A: I found the following paper, which deals specifically with artifacts when autocorrelation should be determined from a set of several finite/short time courses instead of one long time course:
"Some Effects of Finite Sample Size and Persistence on Meteorological Statistics. Part I: Autocorrelations" Kevin E. Trenberth
http://www.cgd.ucar.edu/staff/trenbert/trenberth.papers/i1520-0493-112-12-2369.pdf
It is pretty straightforward in terms of the artifacts from short sampling times, and also how to get rid of them. The paper does not have much higher math in it (which I like, others maybe not), but it is widely cited. I found it more obvious how to correct that artifacts from this publication than some other, "proper math" papers.
In essence, the problems are brought about by the fact that the time series can be too short to contain the full range of fluctuations as well as the full persistence of these fluctuations. It leads to an underestimation of the autocorrelation function.

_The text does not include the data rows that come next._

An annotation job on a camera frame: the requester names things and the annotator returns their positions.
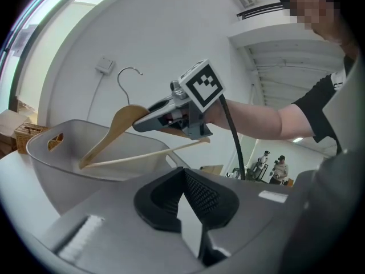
power cord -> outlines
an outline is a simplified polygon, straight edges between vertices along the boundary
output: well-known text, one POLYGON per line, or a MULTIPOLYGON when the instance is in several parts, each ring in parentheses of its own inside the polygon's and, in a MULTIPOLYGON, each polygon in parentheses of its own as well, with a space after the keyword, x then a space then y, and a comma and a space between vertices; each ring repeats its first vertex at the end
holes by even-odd
POLYGON ((246 175, 245 175, 245 167, 244 167, 244 157, 242 156, 242 151, 241 151, 240 141, 238 140, 237 130, 236 130, 236 127, 234 126, 232 117, 230 115, 230 112, 229 112, 229 109, 228 109, 228 106, 227 106, 227 101, 226 101, 226 98, 224 97, 224 95, 221 95, 219 97, 219 100, 222 104, 224 113, 226 114, 228 125, 229 125, 229 128, 230 128, 231 132, 232 132, 234 145, 236 146, 237 157, 238 157, 238 165, 240 167, 241 180, 245 180, 246 175))
POLYGON ((97 93, 97 91, 98 91, 98 89, 99 89, 99 86, 100 86, 100 84, 101 84, 101 82, 102 82, 103 78, 104 78, 104 74, 102 73, 102 75, 101 75, 101 77, 100 77, 100 79, 99 79, 98 86, 96 87, 96 90, 95 90, 94 95, 93 95, 93 97, 92 97, 92 100, 91 100, 91 103, 90 103, 90 108, 89 108, 89 110, 88 110, 88 112, 87 112, 86 121, 89 121, 89 117, 90 117, 90 112, 91 112, 92 104, 94 103, 95 95, 96 95, 96 93, 97 93))

hanger hook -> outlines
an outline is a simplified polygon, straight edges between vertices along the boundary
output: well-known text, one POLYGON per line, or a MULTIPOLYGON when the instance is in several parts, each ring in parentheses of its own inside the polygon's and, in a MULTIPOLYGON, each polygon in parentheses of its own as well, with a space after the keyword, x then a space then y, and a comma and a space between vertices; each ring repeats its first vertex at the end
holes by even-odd
POLYGON ((137 68, 134 68, 134 67, 126 67, 126 68, 123 68, 122 70, 120 70, 119 71, 119 73, 118 73, 118 77, 117 77, 117 81, 118 81, 118 84, 119 84, 119 87, 124 91, 124 93, 125 93, 125 95, 127 96, 127 101, 128 101, 128 105, 130 104, 130 102, 129 102, 129 95, 127 94, 127 92, 125 91, 125 89, 124 88, 122 88, 122 86, 121 86, 121 84, 120 84, 120 82, 119 82, 119 75, 120 75, 120 73, 122 73, 124 70, 126 70, 126 69, 133 69, 133 70, 135 70, 136 72, 138 72, 138 74, 139 75, 143 75, 143 73, 141 73, 137 68))

ceiling light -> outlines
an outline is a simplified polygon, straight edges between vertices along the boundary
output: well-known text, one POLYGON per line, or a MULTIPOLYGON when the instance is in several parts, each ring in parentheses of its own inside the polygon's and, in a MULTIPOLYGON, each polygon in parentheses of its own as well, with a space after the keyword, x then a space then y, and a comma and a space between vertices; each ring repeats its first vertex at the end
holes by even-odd
POLYGON ((302 140, 303 140, 303 138, 299 137, 299 138, 294 139, 293 142, 296 143, 296 142, 299 142, 299 141, 302 141, 302 140))

white basket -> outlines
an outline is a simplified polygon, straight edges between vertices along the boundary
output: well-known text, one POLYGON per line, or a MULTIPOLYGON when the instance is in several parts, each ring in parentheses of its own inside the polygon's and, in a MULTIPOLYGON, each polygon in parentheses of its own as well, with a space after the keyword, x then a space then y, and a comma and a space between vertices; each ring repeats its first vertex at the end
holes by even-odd
MULTIPOLYGON (((83 120, 70 120, 29 140, 27 152, 38 180, 60 214, 110 182, 123 181, 154 171, 170 170, 171 166, 166 157, 170 157, 176 166, 189 167, 175 153, 170 152, 167 156, 155 155, 130 162, 80 170, 78 161, 107 134, 108 129, 83 120), (50 151, 48 142, 59 134, 63 134, 62 142, 50 151)), ((168 148, 159 140, 125 132, 93 162, 128 158, 168 148)))

cardboard box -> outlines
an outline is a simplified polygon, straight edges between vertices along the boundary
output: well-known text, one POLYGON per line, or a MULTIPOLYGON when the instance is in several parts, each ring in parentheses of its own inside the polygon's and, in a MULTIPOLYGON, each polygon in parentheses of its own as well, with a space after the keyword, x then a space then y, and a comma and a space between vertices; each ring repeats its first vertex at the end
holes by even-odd
POLYGON ((15 139, 14 130, 23 123, 30 122, 27 116, 19 115, 17 112, 4 110, 0 114, 0 142, 13 145, 15 139))
POLYGON ((11 145, 0 141, 0 152, 1 153, 3 153, 4 155, 8 155, 12 151, 13 151, 13 148, 11 145))
POLYGON ((207 172, 209 174, 213 174, 213 175, 220 175, 223 169, 223 165, 220 164, 218 166, 204 166, 204 167, 200 167, 201 171, 207 172))

For a set of $N$ time courses $x_n(i)$, ($n=1,\dots,N$, $i=1,\dots,I$), that supposedly stem from the same process, you first calculate the whole sample mean,
$\overline{x} = \frac{1}{NI}{\sum_{n=1}^N \left( \sum_{i=1}^Ix_n(i) \right)}$.
Next, you calculate the autocorrelation not normalized autocorrelation function, for every individual time course $n$ and lag number $k$ ($0\leq k\leq I$), $\tilde{a}_n(k) = \langle (x_n(j))(x_n(j+k)) \rangle_{j=1,\dots,I-k}$.
The normalized autocorrelation of each individual sample $x_n$ for a lag of $k$ now is $a_n(k) = \tilde{a}_n(k)/\tilde{a}_n(0)$.
Finally, the corrected autocorrelation function of the process that was repeatedly sampled in the different time courses $x_i$ is the average of all individual autocorrelation functions, $a(k) = \langle a_n(k) \rangle_{n=1,\dots,N}$.
It might not help the person who wrote the original question, but others searching for the same thing.